Denialism Blog

  • What's health care like in Australia?

    i-bc336997bdf722901ec33d273409d3b9-Flag_of_Australia.jpg

    To start off some balanced discussions of what universal health care looks like around the world, I thought I would begin with Australia, a system that we could learn a great deal from.

    In the US system, we do not have universal healthcare, we have mostly employer-subsidized healthcare, private insurance and medicare covering people’s health expense. We also lack a universal electronic medical record, our main recourse for responding to poor care is lawsuits, and we have a high disparity in services available to those with money and those who do not. We still manage to spend more on health care per capita than any country in the world, while being ranked 37th in the world by the WHO, 72nd in the world for healthiness of its citizens, and 19th among industrialized countries (last) by the Commonwealth fund. We have a very poor infant mortality rate, which is only partially explained by our willingness to treat more premature infants than other countries, and is mostly a result of poor health care infrastructure in several of the poorer, Southern states.
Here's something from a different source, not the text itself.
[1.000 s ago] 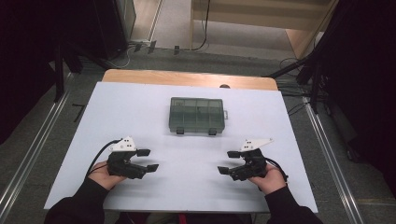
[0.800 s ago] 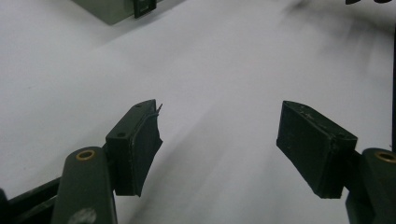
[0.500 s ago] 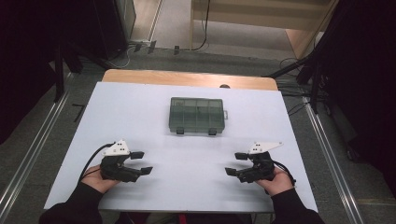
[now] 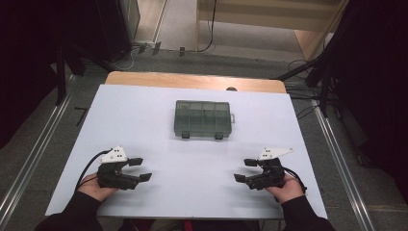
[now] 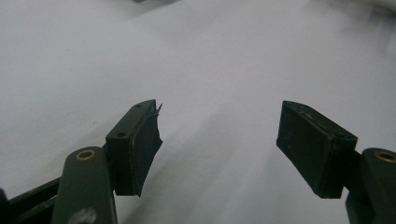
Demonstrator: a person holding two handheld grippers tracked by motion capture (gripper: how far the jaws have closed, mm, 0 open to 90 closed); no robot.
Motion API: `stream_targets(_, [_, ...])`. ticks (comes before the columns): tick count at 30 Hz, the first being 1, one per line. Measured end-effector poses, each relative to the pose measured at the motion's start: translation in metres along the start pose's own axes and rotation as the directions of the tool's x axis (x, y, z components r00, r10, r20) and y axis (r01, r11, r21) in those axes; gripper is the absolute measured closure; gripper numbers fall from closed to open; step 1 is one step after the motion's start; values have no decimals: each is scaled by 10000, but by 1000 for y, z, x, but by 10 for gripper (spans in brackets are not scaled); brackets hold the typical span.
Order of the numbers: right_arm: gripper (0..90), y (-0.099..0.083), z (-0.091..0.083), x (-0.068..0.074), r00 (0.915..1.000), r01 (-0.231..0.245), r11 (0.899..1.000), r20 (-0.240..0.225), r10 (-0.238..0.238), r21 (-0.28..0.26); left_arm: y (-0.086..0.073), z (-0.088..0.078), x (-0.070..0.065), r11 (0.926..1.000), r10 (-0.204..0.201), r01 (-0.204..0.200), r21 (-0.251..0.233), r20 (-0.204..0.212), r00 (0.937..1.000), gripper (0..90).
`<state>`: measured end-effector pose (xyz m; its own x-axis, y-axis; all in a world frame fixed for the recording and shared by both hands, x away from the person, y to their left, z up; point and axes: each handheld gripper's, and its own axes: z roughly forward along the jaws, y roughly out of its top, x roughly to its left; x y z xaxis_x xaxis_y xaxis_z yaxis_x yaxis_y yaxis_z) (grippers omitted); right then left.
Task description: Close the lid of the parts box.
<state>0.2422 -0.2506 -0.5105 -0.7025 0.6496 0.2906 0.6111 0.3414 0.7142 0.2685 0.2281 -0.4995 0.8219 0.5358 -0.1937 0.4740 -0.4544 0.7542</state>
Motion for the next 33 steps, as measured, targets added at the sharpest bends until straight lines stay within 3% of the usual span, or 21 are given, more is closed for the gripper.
stream_targets(33, [224, 0, 4, -1, 10000, -3, 9999, -54, 3, 118, -1, 3, 1, 9998, 38, -38, 219, 38, 10000, 294])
    Australia’s system is not too fundamentally different from the mixture of employer and public based funding found here in the US. An outline of the health system is available from the Australian government and the Wikipedia entry is here. It’s spends about 8.8% of GDP on health care, compared to the US at 15.3% based on 2007 OECD data (or 9% and 16% respectively according to the Commonwealth fund data). Of that, about two-thirds is public, one third private expenditure. Let’s take a closer look…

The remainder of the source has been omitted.